This is the mail archive of the
gcc-patches@gcc.gnu.org
mailing list for the GCC project.
Re: PowerPC register and memory cost update
- From: Segher Boessenkool <segher at koffie dot nl>
- To: David Edelsohn <dje at watson dot ibm dot com>
- Cc: gcc-patches at gcc dot gnu dot org
- Date: Thu, 24 Oct 2002 22:42:59 +0200
- Subject: Re: PowerPC register and memory cost update
- References: <200210231723.NAA30872@makai.watson.ibm.com>
> +
> + /* A C expression returning the cost of moving data from a register of class
> + CLASS1 to one of CLASS2. */
> +
> + int
> + rs6000_register_move_cost (mode, from, to)
> + enum machine_mode mode;
> + enum reg_class from, to;
> + {
> + /* Moves from/to GENERAL_REGS. */
> + if (reg_classes_intersect_p (to, GENERAL_REGS)
> + || reg_classes_intersect_p (from, GENERAL_REGS))
> + {
> + if (! reg_classes_intersect_p (to, GENERAL_REGS))
> + from = to;
> +
> + if (from == FLOAT_REGS || from == ALTIVEC_REGS)
> + return (rs6000_memory_move_cost (mode, from, 0)
> + + rs6000_memory_move_cost (mode, GENERAL_REGS, 0));
> +
> + /* It's more expensive to move CR_REGS than CR0_REGS because of the shift...*/
> + else if (from == CR_REGS)
> + return 4;
> +
> + else
> + /* A move will cost one instruction per GPR moved. */
> + return 2 * HARD_REGNO_NREGS (0, mode);
> + }
> +
> + /* Moving between two similar registers is just one instruction. */
> + else if (reg_classes_intersect_p (to, from))
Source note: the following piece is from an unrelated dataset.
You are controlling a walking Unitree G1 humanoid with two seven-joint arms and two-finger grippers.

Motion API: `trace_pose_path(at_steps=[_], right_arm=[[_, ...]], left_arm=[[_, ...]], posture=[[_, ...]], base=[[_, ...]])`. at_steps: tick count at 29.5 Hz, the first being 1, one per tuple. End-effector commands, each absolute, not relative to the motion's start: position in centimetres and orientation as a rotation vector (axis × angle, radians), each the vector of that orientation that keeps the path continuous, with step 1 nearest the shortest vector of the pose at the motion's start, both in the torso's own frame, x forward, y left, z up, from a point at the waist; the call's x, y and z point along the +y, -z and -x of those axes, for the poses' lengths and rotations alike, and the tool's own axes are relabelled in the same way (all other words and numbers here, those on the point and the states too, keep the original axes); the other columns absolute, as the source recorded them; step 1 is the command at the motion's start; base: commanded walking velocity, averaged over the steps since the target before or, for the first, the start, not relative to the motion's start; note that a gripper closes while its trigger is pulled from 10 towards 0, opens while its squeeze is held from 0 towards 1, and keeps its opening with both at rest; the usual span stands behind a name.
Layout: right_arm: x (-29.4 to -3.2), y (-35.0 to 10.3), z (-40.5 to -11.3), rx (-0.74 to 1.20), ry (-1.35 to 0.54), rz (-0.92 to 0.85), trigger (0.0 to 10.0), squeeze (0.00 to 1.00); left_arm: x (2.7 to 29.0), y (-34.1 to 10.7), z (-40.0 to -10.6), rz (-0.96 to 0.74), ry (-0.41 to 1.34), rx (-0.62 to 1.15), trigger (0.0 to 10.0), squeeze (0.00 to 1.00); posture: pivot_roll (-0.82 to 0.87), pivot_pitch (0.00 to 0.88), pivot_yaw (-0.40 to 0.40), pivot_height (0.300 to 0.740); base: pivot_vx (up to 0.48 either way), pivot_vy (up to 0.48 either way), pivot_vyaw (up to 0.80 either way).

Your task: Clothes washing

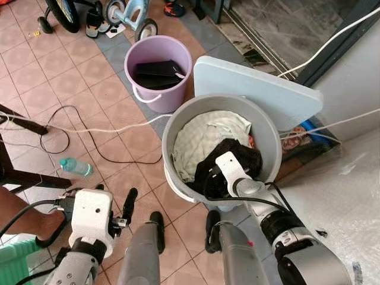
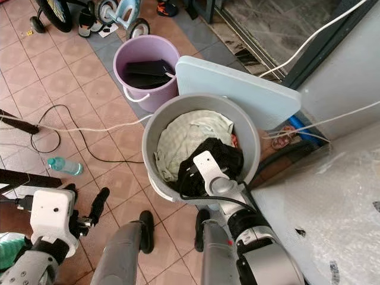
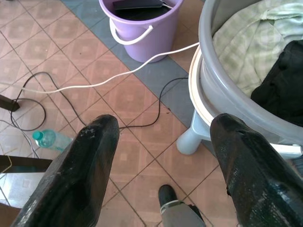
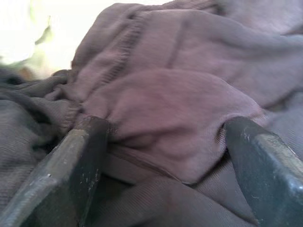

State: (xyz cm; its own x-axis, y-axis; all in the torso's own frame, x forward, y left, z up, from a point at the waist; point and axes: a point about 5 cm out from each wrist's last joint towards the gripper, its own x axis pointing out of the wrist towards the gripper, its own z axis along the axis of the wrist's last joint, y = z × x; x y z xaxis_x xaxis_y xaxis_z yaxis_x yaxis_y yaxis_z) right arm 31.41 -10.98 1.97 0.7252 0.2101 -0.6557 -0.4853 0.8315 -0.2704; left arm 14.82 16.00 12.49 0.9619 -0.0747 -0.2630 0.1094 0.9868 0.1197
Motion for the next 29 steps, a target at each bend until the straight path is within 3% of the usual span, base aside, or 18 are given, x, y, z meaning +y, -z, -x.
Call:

> + return mode == TFmode ? 4 : 2;
> +
> + /* Everything else has to go through GENERAL_REGS. */
> + else
> + return (rs6000_register_move_cost (mode, GENERAL_REGS, to)
> + + rs6000_register_move_cost (mode, from, GENERAL_REGS));
> + }
This doesn't handle special registers (lr, ctr) specially -- moves between
general and special registers get the same cost as general<->general moves,
and special<->special moves get twice that cost. The old version didn't
make special<->general more expensive than general<->general either, but at
least it made special<->special really expensive.
I can imagine this hurts a lot on register-starved routines, but I have no
benchmarks to back this up. So please test or ignore :)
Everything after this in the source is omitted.